何かと問えば『保護者の仕事だ』と嘲うかのような観音に嫌気が差し、仕方なく自分のオフィスで改めてみれば、それはどれも光織の身元引き取り証明書だの戸籍抄本だので。
朝から何度も自分の氏名・住所・生年月日を書かされた三蔵の苛々はピークに達しようとしていた。
ふと、手が止まる。
光織に関する資料なのだから光織の項目も当然、あって。
その下には小さく【本人自筆】と足されていた。
(どうしろってんだ)
短くなった煙草を吸い殻の山と化した灰皿に捨て、本日十何本か目の煙草を咥える。
仕方なく、持ち帰って光織に書かせるか、と席を立つと。
「ここが僕と三蔵の職場ですよ」
「へー。

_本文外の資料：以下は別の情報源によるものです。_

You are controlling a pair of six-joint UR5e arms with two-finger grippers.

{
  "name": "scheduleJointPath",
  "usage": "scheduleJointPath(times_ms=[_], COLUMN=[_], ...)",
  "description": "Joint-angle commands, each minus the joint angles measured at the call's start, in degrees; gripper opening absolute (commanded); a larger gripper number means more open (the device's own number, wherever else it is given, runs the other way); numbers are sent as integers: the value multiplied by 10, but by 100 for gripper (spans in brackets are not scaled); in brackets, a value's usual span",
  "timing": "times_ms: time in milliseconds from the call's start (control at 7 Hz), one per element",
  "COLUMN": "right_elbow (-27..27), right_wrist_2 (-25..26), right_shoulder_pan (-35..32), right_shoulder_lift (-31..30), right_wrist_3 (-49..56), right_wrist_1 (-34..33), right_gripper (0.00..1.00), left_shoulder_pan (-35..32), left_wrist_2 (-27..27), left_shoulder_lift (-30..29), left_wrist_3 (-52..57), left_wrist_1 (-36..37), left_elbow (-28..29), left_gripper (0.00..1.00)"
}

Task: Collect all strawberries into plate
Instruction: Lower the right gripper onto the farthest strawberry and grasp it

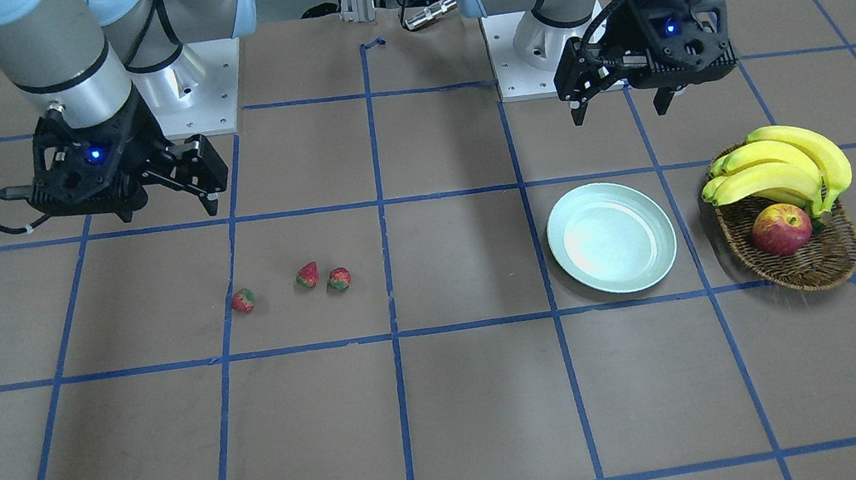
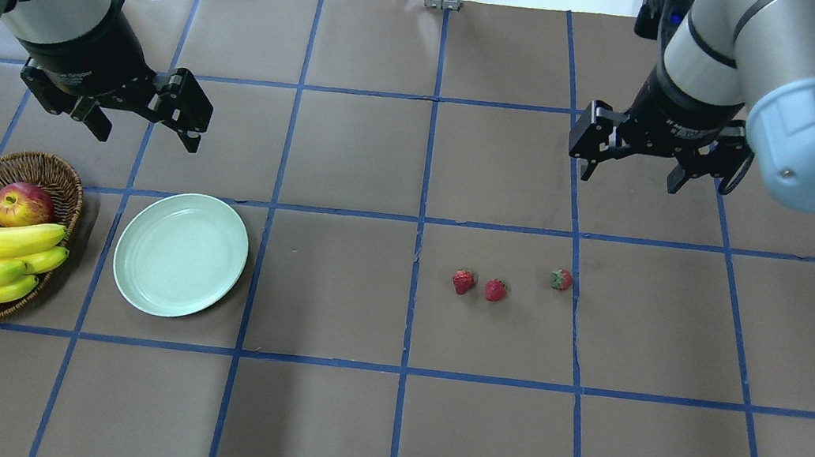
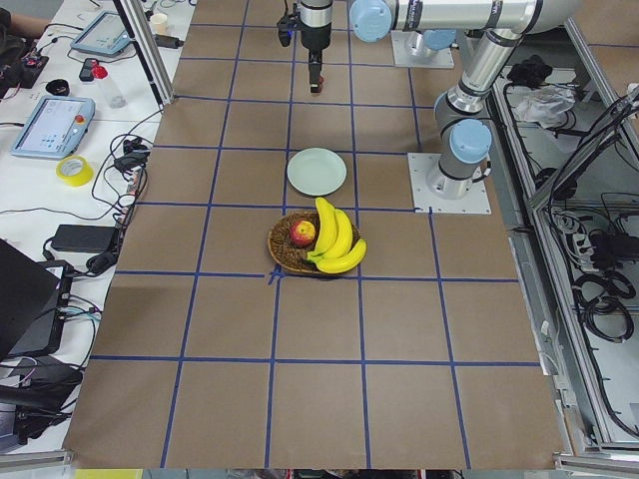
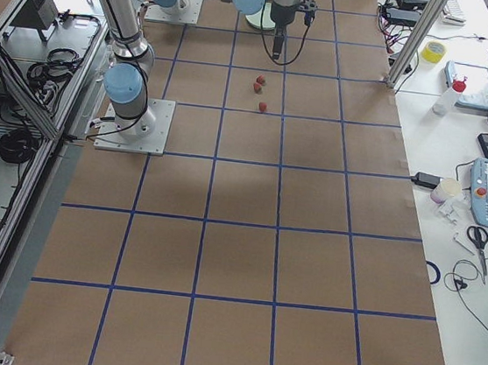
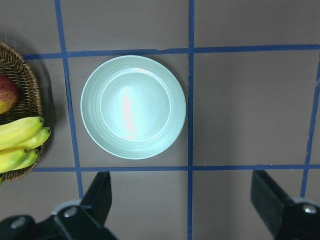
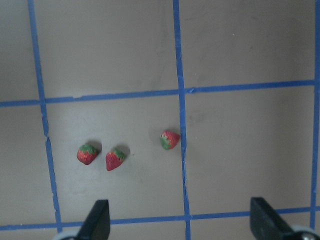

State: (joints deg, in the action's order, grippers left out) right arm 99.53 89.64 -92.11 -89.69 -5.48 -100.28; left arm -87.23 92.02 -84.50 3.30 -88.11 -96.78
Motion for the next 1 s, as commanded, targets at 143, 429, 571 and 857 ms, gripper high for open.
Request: scheduleJointPath(times_ms=[143,429,571,857], right_elbow=[148,215,220,223], right_wrist_2=[1,2,5,18], right_shoulder_pan=[0,0,0,0], right_shoulder_lift=[53,100,124,153], right_wrist_3=[2,0,1,-1], right_wrist_1=[-197,-317,-346,-384], right_gripper=[100,100,100,100], left_shoulder_pan=[0,-1,-1,-1], left_wrist_2=[-1,0,-1,0], left_shoulder_lift=[-2,0,-2,-1], left_wrist_3=[-1,-1,-1,0], left_wrist_1=[37,49,48,47], left_elbow=[-25,-39,-40,-40], left_gripper=[100,100,100,100])
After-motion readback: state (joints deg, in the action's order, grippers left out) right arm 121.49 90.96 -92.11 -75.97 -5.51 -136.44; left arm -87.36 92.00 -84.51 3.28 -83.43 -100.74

三蔵いるかな!」
「ここか……じゃなかったら社長室でしょうね」
―――聞き覚えのある声が二つ。
「あの、本当に来ても良かったのでしょうか」
―――否、三つ。
「どうせこれから光織さんの生活用品も買い出しに行きますし、ついでですよ」
「はぁ」
「なぁ、入ってもいいかな」
ガチャリ、と扉を開けた。
「あ、三蔵!」
「邪魔しちゃいましたか?」
八戒、悟空ときて、悟空の前にいる一際小さな“それ”に、三蔵は僅かに目を見開いた。
「お早よう、ございます」
光織は車椅子に座っていた。
「足の傷が思ったより酷かったので、一応病院に行ってみたら、どうやら膿んでしまったようで……車椅子をお借りしてきました」
その三蔵の視線を汲んで八戒が説明する。
「―――痛むか」
「あ、いえ、私は大丈夫です。それより昨日は――」
「貸せ、悟空」
光織の言葉を聞き終わる前に、三蔵は悟空から車椅子の把手を奪い、片手で引っ張りながらオフィスへと戻る。
必然的に光織は後向きのまま進むことになり。
悲鳴を上げるのは失礼だろうと思いつつ必死にしがみ付いていると、
「本人自筆だとよ。書け」
大量の書類をこなす羽目になった。